**Try it:** Search the data below for the string "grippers". Extract every line that contains it.
* * * * * * *
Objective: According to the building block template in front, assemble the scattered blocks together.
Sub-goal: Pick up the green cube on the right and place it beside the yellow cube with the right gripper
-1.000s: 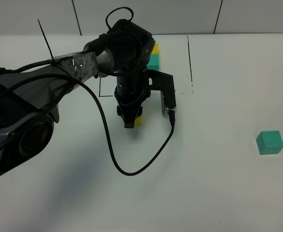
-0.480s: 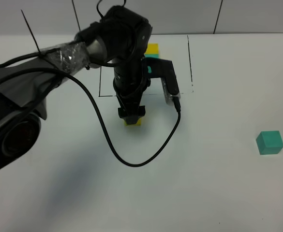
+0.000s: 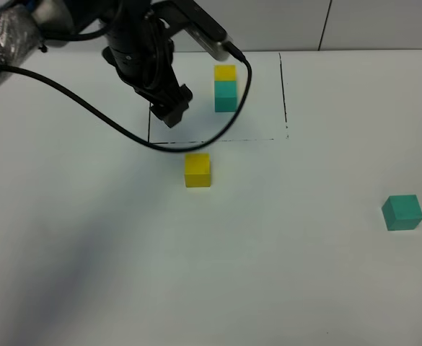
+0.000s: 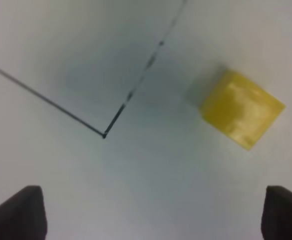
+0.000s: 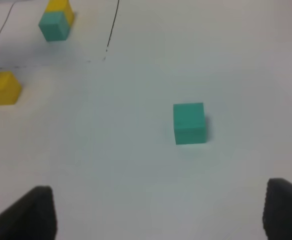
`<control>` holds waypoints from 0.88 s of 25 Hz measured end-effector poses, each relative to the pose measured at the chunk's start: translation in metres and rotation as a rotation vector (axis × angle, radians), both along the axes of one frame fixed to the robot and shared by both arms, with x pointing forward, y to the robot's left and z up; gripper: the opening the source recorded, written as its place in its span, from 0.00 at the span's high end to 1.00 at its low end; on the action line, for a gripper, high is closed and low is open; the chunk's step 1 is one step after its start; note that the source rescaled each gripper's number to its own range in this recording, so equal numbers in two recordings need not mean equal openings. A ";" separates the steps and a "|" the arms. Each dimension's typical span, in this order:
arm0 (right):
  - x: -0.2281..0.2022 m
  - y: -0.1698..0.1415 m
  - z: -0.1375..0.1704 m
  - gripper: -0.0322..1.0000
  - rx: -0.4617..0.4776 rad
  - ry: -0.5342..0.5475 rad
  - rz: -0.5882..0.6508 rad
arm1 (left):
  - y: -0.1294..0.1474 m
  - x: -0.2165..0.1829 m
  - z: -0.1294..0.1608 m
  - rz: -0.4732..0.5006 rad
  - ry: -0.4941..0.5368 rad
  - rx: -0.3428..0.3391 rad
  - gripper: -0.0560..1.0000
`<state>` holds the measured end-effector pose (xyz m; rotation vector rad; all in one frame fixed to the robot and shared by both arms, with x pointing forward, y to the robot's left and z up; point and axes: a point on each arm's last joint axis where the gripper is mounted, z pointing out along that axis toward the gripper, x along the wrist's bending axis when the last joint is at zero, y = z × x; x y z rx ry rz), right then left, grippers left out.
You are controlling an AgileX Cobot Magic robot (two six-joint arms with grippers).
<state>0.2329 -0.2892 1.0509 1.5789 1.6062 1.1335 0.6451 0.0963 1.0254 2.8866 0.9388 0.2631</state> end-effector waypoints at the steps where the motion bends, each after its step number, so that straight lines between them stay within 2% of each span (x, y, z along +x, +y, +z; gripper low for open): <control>1: 0.000 0.000 0.000 0.30 0.000 0.000 0.000 | 0.010 0.003 0.004 0.068 -0.003 -0.012 0.11; 5: 0.000 0.000 0.000 0.30 0.000 0.000 0.000 | 0.057 0.015 0.015 0.319 -0.014 -0.049 0.11; 9: 0.000 0.000 0.000 0.30 0.000 0.000 0.000 | 0.115 0.012 0.021 0.531 0.006 -0.054 0.11; 12: 0.000 0.000 0.000 0.30 0.000 0.000 0.000 | 0.159 -0.011 0.031 0.644 0.004 -0.056 0.11; 15: 0.000 0.000 0.000 0.30 0.000 0.000 0.000 | 0.193 -0.041 0.043 0.766 -0.094 -0.109 0.11; 18: 0.000 0.000 0.000 0.30 0.000 0.000 0.000 | 0.207 -0.081 0.059 0.811 -0.203 -0.161 0.11; 22: 0.000 0.000 0.000 0.30 0.000 0.000 0.000 | 0.206 -0.140 0.084 0.823 -0.306 -0.227 0.11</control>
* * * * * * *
**Your solution:**
`<state>` holds the measured end-effector pose (xyz m; rotation vector rad; all in one frame fixed to the robot and shared by both arms, with x pointing forward, y to the robot's left and z up; point and axes: a point on each arm's last joint axis where the gripper is mounted, z pointing out along that axis toward the gripper, x along the wrist's bending axis when the last joint is at zero, y = z × x; x y z rx ry rz), right then left, grippers left out.
You are controlling an AgileX Cobot Magic robot (two six-joint arms with grippers).

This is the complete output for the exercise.